The HHLA Container Terminal Altenwerder (CTA) in Hamburg, Germany, is a container handling terminal. It is located in the Altenwerder quarter. It is owned by Hamburger Hafen und Logistik AG (HHLA) (74.9%) and Hapag-LLoyd AG shipping lines (25.1%) and lies in the south of Hamburg on the river Elbe.

The terminal opened in 2001. It covers across 983500 m2 and can process approximately 3 million TEU's annually.

== Capacity ==
It extends along a 1400 m long quay wall. It can load/empty up to four container ships. Maximum draught is 16.7 m. The quay wall has a height of 7.5 m over NN (mean sea level). With 12 million M3 sand, a height difference between dock edge and base of the Elbe river of 24 m was created.

The centric container area has a capacity of 30.000 TEU takes the largest part of the surface with container connections. The area is served by 22 pairs of cranes and 53 vehicles. The terminal has nearly fully automated operations.

==Loading/unloading==
The ship docks in one of the four couch places. One of the 14 two-Katz container bridges transports containers. The crane driver in the main cat transports it on the lax platform of the bridge, where lax worker removes Twistlocks.
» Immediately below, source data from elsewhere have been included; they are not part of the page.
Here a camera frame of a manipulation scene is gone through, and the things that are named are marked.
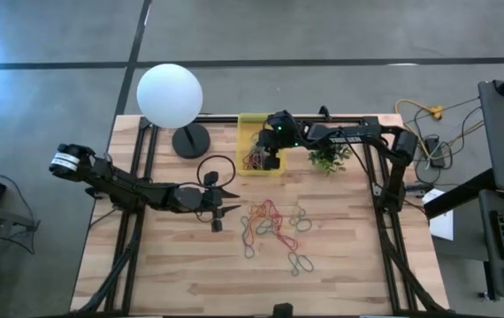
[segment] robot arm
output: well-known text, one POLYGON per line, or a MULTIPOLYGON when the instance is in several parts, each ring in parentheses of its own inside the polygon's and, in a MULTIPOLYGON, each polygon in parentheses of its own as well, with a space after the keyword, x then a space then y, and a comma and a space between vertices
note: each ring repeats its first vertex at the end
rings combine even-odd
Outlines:
POLYGON ((148 205, 173 213, 211 212, 212 231, 222 231, 220 219, 226 212, 239 207, 219 208, 223 204, 222 198, 239 196, 215 186, 218 181, 215 171, 205 175, 202 185, 194 182, 152 183, 113 166, 112 162, 96 157, 93 149, 79 145, 59 145, 50 172, 58 178, 92 185, 97 191, 109 194, 112 203, 124 210, 135 211, 148 205), (205 190, 201 193, 199 188, 186 185, 200 186, 205 190))
POLYGON ((380 208, 384 212, 398 212, 405 199, 403 175, 412 163, 417 147, 415 134, 399 126, 382 126, 366 123, 362 126, 327 127, 309 121, 296 120, 286 110, 271 114, 259 132, 258 147, 268 153, 264 159, 266 170, 279 168, 276 154, 283 148, 304 147, 308 150, 333 151, 333 145, 368 144, 392 163, 390 178, 380 195, 380 208), (388 147, 383 134, 394 136, 393 145, 388 147))

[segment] green plant
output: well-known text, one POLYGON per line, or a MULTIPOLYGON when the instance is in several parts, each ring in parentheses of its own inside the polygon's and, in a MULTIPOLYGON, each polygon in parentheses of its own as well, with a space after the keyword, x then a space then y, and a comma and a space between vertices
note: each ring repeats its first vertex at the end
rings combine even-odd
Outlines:
POLYGON ((346 145, 332 145, 329 148, 309 152, 309 160, 328 176, 331 172, 346 170, 343 161, 349 159, 352 151, 346 145))

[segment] concrete floor
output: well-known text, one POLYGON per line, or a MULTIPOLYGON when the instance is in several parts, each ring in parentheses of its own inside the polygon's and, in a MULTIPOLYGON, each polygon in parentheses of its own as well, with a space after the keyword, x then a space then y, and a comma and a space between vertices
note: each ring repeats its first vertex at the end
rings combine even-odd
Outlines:
MULTIPOLYGON (((0 0, 0 64, 28 68, 0 70, 0 173, 17 181, 42 220, 35 256, 5 248, 0 317, 67 311, 93 201, 84 185, 52 177, 48 165, 60 142, 105 150, 125 77, 124 68, 30 70, 34 65, 25 63, 128 61, 142 3, 0 0)), ((153 0, 138 60, 460 57, 504 62, 504 0, 153 0)), ((203 86, 202 111, 211 113, 308 113, 320 105, 337 113, 389 113, 401 98, 448 106, 476 97, 481 80, 504 79, 504 64, 191 71, 203 86)), ((140 113, 133 92, 143 72, 134 72, 126 114, 140 113)), ((438 123, 424 119, 424 134, 452 139, 478 105, 450 110, 438 123)), ((415 111, 404 106, 402 114, 409 120, 415 111)), ((479 119, 477 113, 470 122, 479 119)), ((439 182, 461 183, 490 165, 480 130, 439 182)), ((439 246, 451 308, 504 316, 504 300, 476 297, 485 289, 482 264, 447 256, 439 246)))

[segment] wooden tabletop
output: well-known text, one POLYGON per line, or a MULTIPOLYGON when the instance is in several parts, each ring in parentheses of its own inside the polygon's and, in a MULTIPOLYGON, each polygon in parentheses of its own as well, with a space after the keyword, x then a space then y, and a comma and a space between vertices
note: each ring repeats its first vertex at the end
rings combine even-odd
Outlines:
MULTIPOLYGON (((382 125, 402 124, 399 115, 377 116, 382 125)), ((139 118, 117 117, 109 153, 120 169, 130 169, 139 118)), ((210 150, 204 157, 227 155, 234 160, 236 124, 204 126, 211 138, 210 150)), ((152 179, 195 181, 197 165, 204 157, 185 160, 176 156, 172 133, 167 129, 159 131, 152 179)), ((147 149, 148 138, 139 176, 147 149)), ((361 147, 355 149, 363 155, 361 147)), ((212 233, 210 225, 199 222, 193 214, 174 215, 148 208, 131 314, 271 314, 273 306, 283 302, 292 303, 297 315, 391 314, 369 183, 360 163, 353 157, 345 161, 346 171, 327 177, 315 170, 307 155, 303 148, 289 149, 287 169, 281 177, 237 176, 225 189, 241 197, 225 200, 225 206, 242 207, 226 215, 220 233, 212 233), (241 217, 248 216, 252 205, 266 199, 273 200, 285 217, 283 232, 298 240, 297 253, 311 259, 313 272, 292 276, 289 250, 273 236, 257 238, 256 256, 244 257, 241 217), (299 207, 313 222, 310 231, 297 232, 287 223, 299 207)), ((205 163, 203 171, 208 170, 219 172, 219 182, 229 179, 232 172, 230 164, 222 160, 205 163)), ((406 182, 413 182, 414 177, 413 170, 408 169, 406 182)), ((93 219, 109 210, 108 201, 98 201, 93 219)), ((72 309, 85 304, 108 275, 119 219, 120 213, 115 213, 89 232, 72 309)), ((406 205, 400 219, 411 269, 433 298, 447 307, 425 216, 406 205)), ((401 275, 395 273, 401 303, 405 304, 401 275)), ((118 306, 123 286, 124 277, 119 281, 118 306)))

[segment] yellow box
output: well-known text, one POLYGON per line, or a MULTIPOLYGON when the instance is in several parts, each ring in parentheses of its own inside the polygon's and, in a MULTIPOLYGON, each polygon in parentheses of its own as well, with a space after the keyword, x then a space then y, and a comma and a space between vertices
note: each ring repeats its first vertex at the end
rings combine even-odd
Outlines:
POLYGON ((238 133, 236 136, 236 172, 241 176, 277 177, 286 170, 286 151, 281 149, 276 157, 279 158, 277 170, 244 170, 244 159, 250 153, 255 135, 263 127, 263 122, 270 114, 243 113, 238 116, 238 133))
In the port, handling is fully automatic. As soon as one of the 65 AGVs on the land side of the bridge activates, the portal cat reloads the container. The driverless AGV crosses to the destination conveyed by radio waves while it is watched by GPS. Pedestrian access to the area of AGV drive is prohibited for security reasons.

The AGV parks in front of one of the 26 camp blocks, where a pair of gantry cranes (double Rail Mounted Gantry - DRMG) unloads the container for temporary storage. Each block covers 10 rows of 37 TEU places, at each place can four - in the external rows five containers be stacked. The DRMG consists of two independent cranes, so that the sea-side with the AGV and the opposite side with the trucks can be served simultaneously. Due to their different sizes, two cranes can work simultaneously, the smaller crane drives under the larger one.

On the back of the camp 4 tracks for trucks and 6700 m long railway. The container is loaded from the DRMG on the chassis of the truck by remote control.

If the container is to continue by truck, it remains on the chassis. In the case of rail transport, it is carried to the station. It is loaded there by one of three manual rail cranes on the train. Drivers receive their driving orders from radio data transmission terminals within the CTA.

Before leaving the port, the railway or the road, another tariff control takes place.